X's Q & A

Q&A: What should I do about ankle pain after standing for long periods of time?

It’s hard to give you a truly meaningful answer without knowing more about you, this wound and other medical issues, but I’ll try my best. 
The key to closing ulcers, and I am assuming that your “wound” is an ulcer by virtue of the fact it’s celebrating its 22nd birthday, is in identifying the underlying cause of the ulcer.  One of the more common lower leg ulcers, usually just above the inside of the ankle, is a venous stasis ulcer which results from deep varicose veins that cause the blood to pool and collect in your lower legs.  This causes swelling and over time, a brownish-red staining of the skin called hemosiderin, and induration (a hardness and loss of elasticity of the skin in the area).  Since stasis or a pooling of the blood is the culprit in these cases, the treatment lies in compression, to help milk the blood back up to the heart.  In mild or early cases, this is done with compression stockings or support hose.  Once an ulcer develops, compression in the form of a soft cast (“Unna’s boot”) or a venous compression machine is used.  Keep in mind I am only guessing that the 22 year-old wound you have is a venous stasis ulcer.  Other leg ulcers that can be chronic are due to hypertension or other underlying disease.  If this is the case, nothing will close the ulcer without first addressing the underlying problem.
Venous stasis ulcers are usually painless.  They become painful when they get infected or the ulcer becomes very deep.  Pain is also associated with poor arterial circulation, which is a separate issue altogether.

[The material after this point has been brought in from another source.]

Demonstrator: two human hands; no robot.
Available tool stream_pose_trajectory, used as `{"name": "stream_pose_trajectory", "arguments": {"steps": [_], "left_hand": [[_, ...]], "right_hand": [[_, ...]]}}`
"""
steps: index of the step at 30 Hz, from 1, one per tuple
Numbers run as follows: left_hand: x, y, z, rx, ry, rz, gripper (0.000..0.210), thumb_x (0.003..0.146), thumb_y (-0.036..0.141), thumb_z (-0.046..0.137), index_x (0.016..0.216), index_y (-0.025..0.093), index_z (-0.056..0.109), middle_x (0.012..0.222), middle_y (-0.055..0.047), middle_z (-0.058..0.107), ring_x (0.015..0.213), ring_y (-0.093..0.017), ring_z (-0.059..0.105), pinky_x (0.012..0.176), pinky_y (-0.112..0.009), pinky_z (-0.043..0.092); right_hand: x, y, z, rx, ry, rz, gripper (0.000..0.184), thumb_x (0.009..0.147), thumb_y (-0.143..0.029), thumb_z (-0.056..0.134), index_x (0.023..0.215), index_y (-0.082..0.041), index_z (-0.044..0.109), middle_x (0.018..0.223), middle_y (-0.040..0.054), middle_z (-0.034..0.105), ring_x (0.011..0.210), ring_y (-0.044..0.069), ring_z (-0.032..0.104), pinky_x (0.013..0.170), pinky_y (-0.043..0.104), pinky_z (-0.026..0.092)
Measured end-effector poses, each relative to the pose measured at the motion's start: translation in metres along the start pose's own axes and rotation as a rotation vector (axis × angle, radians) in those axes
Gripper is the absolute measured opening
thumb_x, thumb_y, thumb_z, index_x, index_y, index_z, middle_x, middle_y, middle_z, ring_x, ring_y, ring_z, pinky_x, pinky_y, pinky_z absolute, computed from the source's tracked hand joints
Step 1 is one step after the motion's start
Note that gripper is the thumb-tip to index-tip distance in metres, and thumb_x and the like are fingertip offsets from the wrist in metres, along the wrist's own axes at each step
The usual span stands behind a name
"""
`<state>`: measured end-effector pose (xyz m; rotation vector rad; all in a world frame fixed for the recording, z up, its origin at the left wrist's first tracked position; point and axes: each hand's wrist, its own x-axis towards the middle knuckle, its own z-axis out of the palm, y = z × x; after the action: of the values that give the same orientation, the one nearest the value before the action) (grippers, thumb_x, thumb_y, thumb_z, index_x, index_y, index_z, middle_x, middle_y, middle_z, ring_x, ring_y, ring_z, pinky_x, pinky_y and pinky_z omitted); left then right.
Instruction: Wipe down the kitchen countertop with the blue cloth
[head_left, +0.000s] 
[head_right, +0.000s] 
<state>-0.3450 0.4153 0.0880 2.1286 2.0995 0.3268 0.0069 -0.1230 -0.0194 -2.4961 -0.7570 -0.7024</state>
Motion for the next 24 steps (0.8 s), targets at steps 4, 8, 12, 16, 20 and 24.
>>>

The best advice I can give you is to not give up.  If this has been present for 22 years, I would speculate that you’ve been to your share of doctors about this and have gotten nowhere.  Leg ulcers are a specialized field and most doctors aren’t adept at diagnosing and treating them.  A vascular surgeon would be the best starting point for you, but if there is an underlying medical condition that is associated with the ulcer, an appropriate specialist would need to work together with your vascular surgeon to close it up.  There could very well be a serious problem here that can put your entire leg at risk, so please seek professional assistance without delay.
The best of luck to you Deidre.  I hope this helps.